Anyway the nail in the coffin for getting rid of stuff was when my grandparents died And aside from a few sentimental bits and bobs it was just all crap that needed to be gotten rid of. As the estate sale was winding down it was like “you want this book? Sure, hey, take 3 more, whatever gets rid of the damn things.” All those carefully cultivated displays of consumerist personality picked over by vultures like me (hey, I love estate sales).

Even “treasured” things like home movies and pictures really aren’t. Like before he died, my grandfather had a bunch of his super old home movies digitized, so a bunch of us sat down for a Family Bonding Moment. There was a little bit of that for a few minutes but then it was like “oh look, this is...a party I guess? Man I don’t remember who that is.” And eventually my grandparents wandered away and everyone else wandered away and I’m sitting there like “wait why the hell am I sitting here watching home movies full of people I don’t know?” He also took lots of pictures but nobody wants literal boxes of enormous photo albums full of people they don’t remember stacked in their house.
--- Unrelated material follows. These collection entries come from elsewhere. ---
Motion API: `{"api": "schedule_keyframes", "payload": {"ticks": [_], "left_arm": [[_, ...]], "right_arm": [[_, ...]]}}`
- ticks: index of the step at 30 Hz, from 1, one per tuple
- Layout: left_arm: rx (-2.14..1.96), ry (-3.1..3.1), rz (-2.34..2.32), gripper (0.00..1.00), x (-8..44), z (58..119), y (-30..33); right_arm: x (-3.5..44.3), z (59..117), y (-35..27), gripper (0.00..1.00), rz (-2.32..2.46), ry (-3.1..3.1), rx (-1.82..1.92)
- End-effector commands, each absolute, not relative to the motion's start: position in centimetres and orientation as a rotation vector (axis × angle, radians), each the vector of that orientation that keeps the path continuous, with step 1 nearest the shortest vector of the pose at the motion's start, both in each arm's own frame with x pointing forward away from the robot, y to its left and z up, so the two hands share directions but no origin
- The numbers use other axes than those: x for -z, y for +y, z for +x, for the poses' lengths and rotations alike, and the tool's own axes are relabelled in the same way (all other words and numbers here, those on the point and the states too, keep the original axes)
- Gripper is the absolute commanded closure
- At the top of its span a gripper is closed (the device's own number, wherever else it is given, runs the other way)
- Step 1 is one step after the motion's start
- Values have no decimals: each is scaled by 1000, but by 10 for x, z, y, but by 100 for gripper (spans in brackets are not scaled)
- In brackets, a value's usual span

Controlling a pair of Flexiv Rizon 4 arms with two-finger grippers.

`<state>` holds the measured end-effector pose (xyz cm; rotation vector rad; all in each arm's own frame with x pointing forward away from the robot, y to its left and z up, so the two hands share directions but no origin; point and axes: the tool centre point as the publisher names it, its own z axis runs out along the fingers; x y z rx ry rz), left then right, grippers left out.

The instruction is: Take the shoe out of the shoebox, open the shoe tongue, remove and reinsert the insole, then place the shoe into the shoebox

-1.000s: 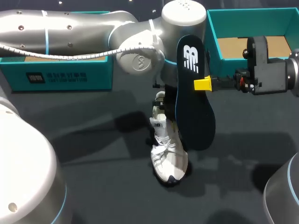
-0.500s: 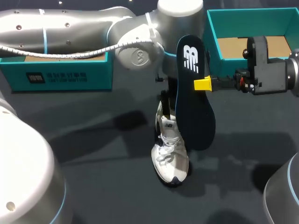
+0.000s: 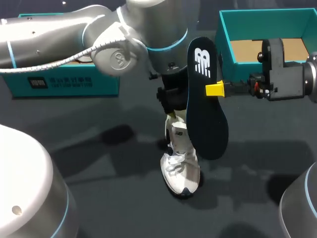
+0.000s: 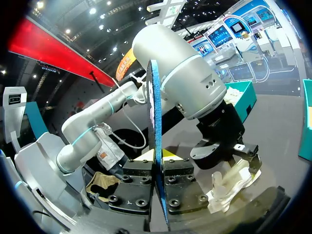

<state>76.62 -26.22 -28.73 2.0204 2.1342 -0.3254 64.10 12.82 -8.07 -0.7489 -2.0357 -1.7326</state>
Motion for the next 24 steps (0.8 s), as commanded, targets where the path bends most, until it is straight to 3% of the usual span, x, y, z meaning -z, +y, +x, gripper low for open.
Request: {"api": "schedule_keyframes", "payload": {"ticks": [1, 8, 24], "left_arm": [[417, 2028, 1950, 0, 283, 769, -257], [709, 1706, 1644, 0, 246, 784, -261], [833, 1566, 1598, 0, 237, 794, -263]], "right_arm": [[81, 641, 130, 100, -752, -2036, 1732], [81, 641, 130, 100, -752, -2036, 1732], [81, 641, 130, 100, -752, -2036, 1732]]}}
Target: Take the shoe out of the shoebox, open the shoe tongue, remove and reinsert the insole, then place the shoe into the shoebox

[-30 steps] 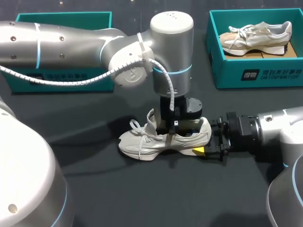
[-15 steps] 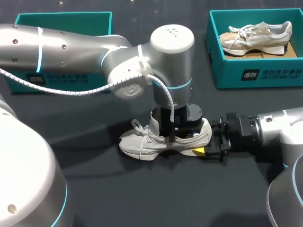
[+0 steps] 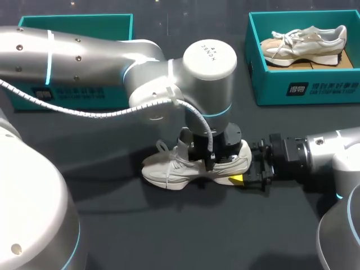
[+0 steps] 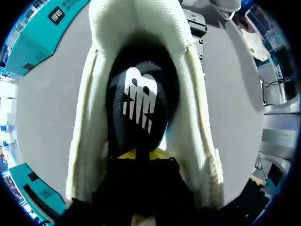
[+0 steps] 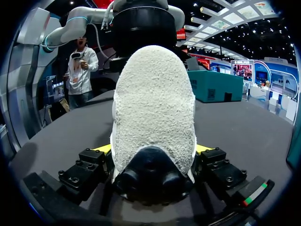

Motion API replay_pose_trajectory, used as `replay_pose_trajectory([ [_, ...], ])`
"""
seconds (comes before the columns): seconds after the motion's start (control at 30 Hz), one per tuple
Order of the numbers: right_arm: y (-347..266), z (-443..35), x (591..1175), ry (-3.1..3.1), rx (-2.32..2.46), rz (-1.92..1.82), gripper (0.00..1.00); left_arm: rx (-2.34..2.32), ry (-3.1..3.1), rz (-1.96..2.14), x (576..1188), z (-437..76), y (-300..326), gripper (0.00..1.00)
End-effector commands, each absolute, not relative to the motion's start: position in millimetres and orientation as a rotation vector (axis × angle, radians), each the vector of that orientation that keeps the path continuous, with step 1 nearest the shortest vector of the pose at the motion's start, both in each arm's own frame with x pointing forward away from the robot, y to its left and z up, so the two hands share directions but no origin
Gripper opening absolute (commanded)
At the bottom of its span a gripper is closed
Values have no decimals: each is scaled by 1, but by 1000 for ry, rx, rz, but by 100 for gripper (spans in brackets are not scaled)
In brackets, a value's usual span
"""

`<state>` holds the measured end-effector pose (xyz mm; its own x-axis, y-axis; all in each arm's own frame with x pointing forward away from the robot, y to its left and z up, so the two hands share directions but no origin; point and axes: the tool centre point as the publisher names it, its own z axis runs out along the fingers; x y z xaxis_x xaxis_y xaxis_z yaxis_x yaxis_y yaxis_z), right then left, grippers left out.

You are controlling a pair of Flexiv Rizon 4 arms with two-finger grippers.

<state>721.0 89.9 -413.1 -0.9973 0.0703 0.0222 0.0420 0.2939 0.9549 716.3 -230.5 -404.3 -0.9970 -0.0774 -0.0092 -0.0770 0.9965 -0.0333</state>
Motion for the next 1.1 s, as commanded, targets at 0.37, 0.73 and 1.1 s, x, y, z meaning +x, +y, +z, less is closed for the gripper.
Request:
replay_pose_trajectory([
  [0.37, 91, -410, 719, 2511, 109, 1845, 0, -169, 3328, -332, 741, -393, -209, 0],
  [0.73, 91, -410, 719, 2511, 109, 1845, 0, -96, 3369, -496, 723, -366, -204, 0],
  [1.1, 91, -410, 719, 2511, 109, 1845, 0, -76, 3388, -627, 716, -354, -201, 0],
])
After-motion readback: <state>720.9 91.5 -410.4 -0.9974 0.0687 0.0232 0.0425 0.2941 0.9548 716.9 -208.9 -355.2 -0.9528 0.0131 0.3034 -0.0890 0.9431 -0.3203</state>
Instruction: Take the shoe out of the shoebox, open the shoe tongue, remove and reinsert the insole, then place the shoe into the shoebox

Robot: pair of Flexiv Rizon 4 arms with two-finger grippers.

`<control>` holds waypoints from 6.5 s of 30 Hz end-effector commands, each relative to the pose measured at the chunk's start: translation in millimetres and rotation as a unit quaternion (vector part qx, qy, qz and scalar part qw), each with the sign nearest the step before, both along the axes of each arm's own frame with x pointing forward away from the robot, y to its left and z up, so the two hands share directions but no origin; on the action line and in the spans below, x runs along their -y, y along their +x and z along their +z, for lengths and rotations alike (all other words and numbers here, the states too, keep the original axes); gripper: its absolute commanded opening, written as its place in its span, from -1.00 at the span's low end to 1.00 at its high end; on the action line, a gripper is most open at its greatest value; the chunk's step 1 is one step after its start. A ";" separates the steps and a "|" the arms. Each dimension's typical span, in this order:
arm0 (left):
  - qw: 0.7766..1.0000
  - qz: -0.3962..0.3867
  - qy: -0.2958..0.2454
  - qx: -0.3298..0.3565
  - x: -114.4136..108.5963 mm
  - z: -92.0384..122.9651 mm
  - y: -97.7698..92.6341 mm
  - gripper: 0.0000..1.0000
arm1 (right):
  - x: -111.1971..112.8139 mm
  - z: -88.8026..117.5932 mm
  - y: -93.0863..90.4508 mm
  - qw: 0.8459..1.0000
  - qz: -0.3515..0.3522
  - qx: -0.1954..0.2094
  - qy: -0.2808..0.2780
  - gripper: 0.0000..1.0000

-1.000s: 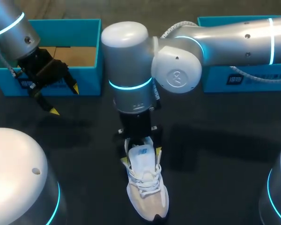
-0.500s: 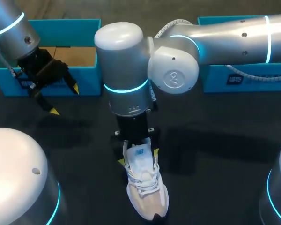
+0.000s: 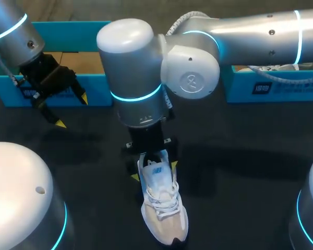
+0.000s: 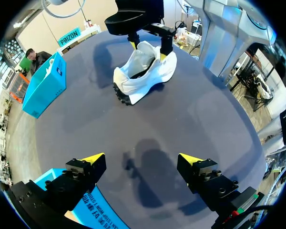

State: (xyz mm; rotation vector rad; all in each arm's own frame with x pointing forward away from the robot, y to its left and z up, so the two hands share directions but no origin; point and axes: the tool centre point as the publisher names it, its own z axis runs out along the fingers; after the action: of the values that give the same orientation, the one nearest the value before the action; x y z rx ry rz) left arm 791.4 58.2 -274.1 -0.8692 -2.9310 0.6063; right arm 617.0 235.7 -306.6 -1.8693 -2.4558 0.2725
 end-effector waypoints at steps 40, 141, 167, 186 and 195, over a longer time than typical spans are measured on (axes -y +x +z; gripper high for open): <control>1.000 0.000 0.001 0.001 -0.2 0.5 -1.3 1.00 | 11.1 32.5 -66.6 0.998 -0.042 0.039 0.000 -0.35; 1.000 0.000 0.001 0.001 -0.2 0.5 -1.3 1.00 | 4.3 37.6 32.1 0.802 0.565 0.090 0.173 1.00; 0.987 0.149 0.026 -0.061 -8.3 5.0 11.6 1.00 | -10.9 23.3 76.0 0.749 0.649 0.073 0.116 1.00; 0.917 0.378 0.073 -0.105 -35.0 15.4 29.4 1.00 | -5.4 -11.8 125.0 0.723 0.677 0.070 0.119 1.00; 0.874 0.459 0.086 -0.135 -53.7 15.3 38.3 1.00 | -9.2 -28.6 138.8 0.715 0.686 0.074 0.117 1.00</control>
State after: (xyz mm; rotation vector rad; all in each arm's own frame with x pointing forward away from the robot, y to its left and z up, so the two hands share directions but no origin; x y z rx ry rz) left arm 825.9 109.1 -259.7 0.6155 -2.9104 0.4098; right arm 754.1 242.7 -327.6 0.3483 -3.1829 -0.1892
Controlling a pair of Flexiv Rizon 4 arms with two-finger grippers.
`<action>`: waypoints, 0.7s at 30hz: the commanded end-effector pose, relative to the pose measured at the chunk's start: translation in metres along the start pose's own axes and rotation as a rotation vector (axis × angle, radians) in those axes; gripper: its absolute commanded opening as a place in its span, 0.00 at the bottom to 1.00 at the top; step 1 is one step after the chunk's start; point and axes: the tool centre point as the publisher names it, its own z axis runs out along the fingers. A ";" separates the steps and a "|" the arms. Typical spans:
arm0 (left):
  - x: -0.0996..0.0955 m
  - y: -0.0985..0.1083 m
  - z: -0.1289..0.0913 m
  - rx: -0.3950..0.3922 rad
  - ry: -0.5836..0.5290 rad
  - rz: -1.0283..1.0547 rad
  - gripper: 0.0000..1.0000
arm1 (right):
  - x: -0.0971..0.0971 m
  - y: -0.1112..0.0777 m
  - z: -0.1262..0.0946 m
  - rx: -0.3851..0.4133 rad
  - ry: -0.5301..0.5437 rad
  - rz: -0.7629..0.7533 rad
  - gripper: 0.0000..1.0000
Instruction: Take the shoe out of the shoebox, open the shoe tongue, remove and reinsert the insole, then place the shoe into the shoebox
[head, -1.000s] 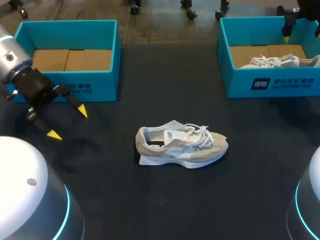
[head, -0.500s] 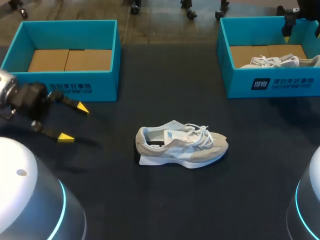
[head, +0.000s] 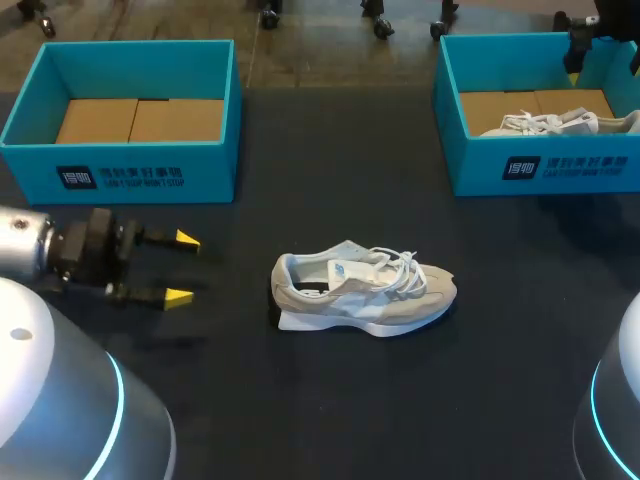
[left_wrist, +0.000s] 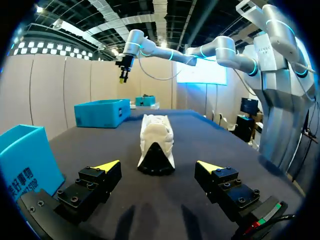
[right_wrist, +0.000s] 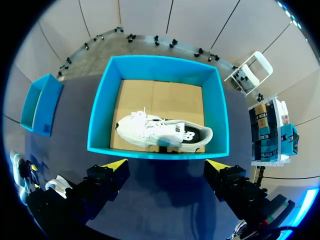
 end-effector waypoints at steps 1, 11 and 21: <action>-0.001 0.006 0.009 0.001 0.011 -0.002 1.00 | 0.000 -0.001 0.000 -0.002 0.000 0.000 1.00; -0.001 0.023 0.021 -0.018 0.011 0.011 1.00 | 0.000 -0.001 0.000 -0.002 0.000 0.000 1.00; 0.000 0.026 0.021 -0.020 0.007 0.014 1.00 | 0.000 -0.001 0.000 -0.002 0.000 0.000 1.00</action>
My mom is getting up there in age and I’m already keeping a mental list of what’s going in the junk truck on day one. She’s apparently convinced me and my sister are going to carefully and solemnly split up everything and I’m like “we don’t need a china cabinet...we don’t want the good crystal because we don’t host dinner parties...neither of us need a formal dining table AND a kitchen table.” And that’s before we get hoarder-y stuff like “the torn sheet she pulled out of the trash because I CAN FIX IT” that she hasn’t fixed in 2 years, the box fan where the dogs chewed through the cord that she is TOTALLY going to fix and require that has sat untouched for a year, etc. etc.

It’s all junk going in the trash.
posted by Ghostride The Whip at 1:50 PM on January 23 [7 favorites]


It feels a little weird to be thanking any inanimate object, honestly.

I mean, people do talk to their cars. To be fair, the conversations aren't always expressions of thanks and gratitude, especially for those cars getting on in years.

Related to this, I found one survey that claims that 40% people actually name their cars.
posted by FJT at 2:53 PM on January 23 [1 favorite]


She’s apparently convinced me and my sister are going to carefully and solemnly split up everything and I’m like “we don’t need a china cabinet...we don’t want the good crystal because we don’t host dinner parties...neither of us need a formal dining table AND a kitchen table.”

Man, people are REALLY of two minds about this shit. I am constantly anxious that my mom or dad will hear things like this and get rid of all the stuff "so I don't have to" because I want to like lovingly pick up everything and pet it and find it homes in my home and all, but apparently it gives other people the screaming jeebies.
posted by corb at 3:00 PM on January 23 [1 favorite]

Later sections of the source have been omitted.